Your task. Using the material below, repeat exactly the lines from the one with "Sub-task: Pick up" through the one with "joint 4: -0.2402", ends included, without any images.

Data.
^^^^^^^^^^^^^^^^

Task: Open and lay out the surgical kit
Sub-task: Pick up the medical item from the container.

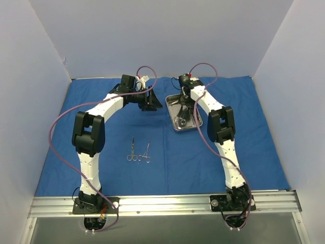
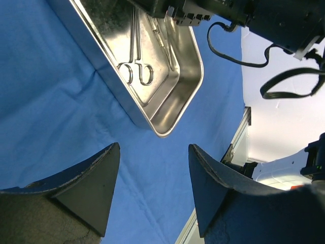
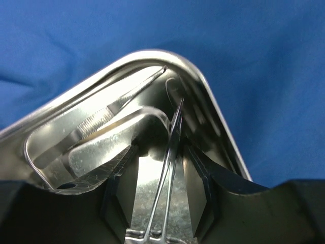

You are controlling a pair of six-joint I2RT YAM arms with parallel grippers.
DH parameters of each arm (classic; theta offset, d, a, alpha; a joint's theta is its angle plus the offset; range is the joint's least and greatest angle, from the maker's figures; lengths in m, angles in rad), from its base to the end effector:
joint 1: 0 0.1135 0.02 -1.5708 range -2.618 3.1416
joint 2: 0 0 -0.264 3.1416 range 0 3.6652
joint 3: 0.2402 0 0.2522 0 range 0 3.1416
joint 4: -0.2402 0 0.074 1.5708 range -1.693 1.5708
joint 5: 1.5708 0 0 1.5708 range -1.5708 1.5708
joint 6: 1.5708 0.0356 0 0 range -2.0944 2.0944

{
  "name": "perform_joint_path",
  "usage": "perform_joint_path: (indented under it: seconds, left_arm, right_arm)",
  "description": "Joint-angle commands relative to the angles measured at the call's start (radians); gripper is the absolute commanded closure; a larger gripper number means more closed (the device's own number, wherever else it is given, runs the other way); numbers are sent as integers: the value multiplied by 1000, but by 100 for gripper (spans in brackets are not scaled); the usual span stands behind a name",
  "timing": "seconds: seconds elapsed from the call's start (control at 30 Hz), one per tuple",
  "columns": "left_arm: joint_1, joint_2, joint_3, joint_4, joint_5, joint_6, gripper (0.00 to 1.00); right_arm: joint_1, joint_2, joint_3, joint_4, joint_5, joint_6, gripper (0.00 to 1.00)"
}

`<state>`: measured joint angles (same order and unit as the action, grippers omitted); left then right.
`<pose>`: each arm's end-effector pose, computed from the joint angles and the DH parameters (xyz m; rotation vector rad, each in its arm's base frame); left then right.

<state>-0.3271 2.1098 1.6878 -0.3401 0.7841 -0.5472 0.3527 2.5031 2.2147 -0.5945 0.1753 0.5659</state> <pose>0.4420 -0.1765 0.2260 0.1585 2.4320 -1.3337 0.5212 0.1852 0.1744 0.3365 2.4217 0.1955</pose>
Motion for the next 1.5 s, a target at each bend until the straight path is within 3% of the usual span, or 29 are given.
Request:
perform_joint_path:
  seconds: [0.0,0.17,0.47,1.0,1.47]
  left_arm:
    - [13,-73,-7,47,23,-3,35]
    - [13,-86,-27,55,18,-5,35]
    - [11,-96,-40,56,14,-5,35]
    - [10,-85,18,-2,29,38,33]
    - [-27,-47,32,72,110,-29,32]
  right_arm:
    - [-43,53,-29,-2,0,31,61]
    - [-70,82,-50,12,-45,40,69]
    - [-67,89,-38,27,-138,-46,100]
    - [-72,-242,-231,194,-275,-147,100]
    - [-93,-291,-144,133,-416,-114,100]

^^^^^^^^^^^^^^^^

Solved problem.
Sub-task: Pick up the medical item from the container.


You are controlling a pair of six-joint I2RT YAM arms with parallel grippers.
DH parameters of each arm (classic; theta offset, d, a, alpha; a joint's theta is its angle plus the offset; range is the joint's least and greatest angle, from the maker's figures; lengths in m, angles in rad), from its base to the end effector:
joint 1: 0 0.1135 0.02 -1.5708 range -2.618 3.1416
joint 2: 0 0 -0.264 3.1416 range 0 3.6652
joint 3: 0.2402 0 0.2522 0 range 0 3.1416
joint 4: -0.2402 0 0.074 1.5708 range -1.693 1.5708

Nothing remains to be written for this exercise.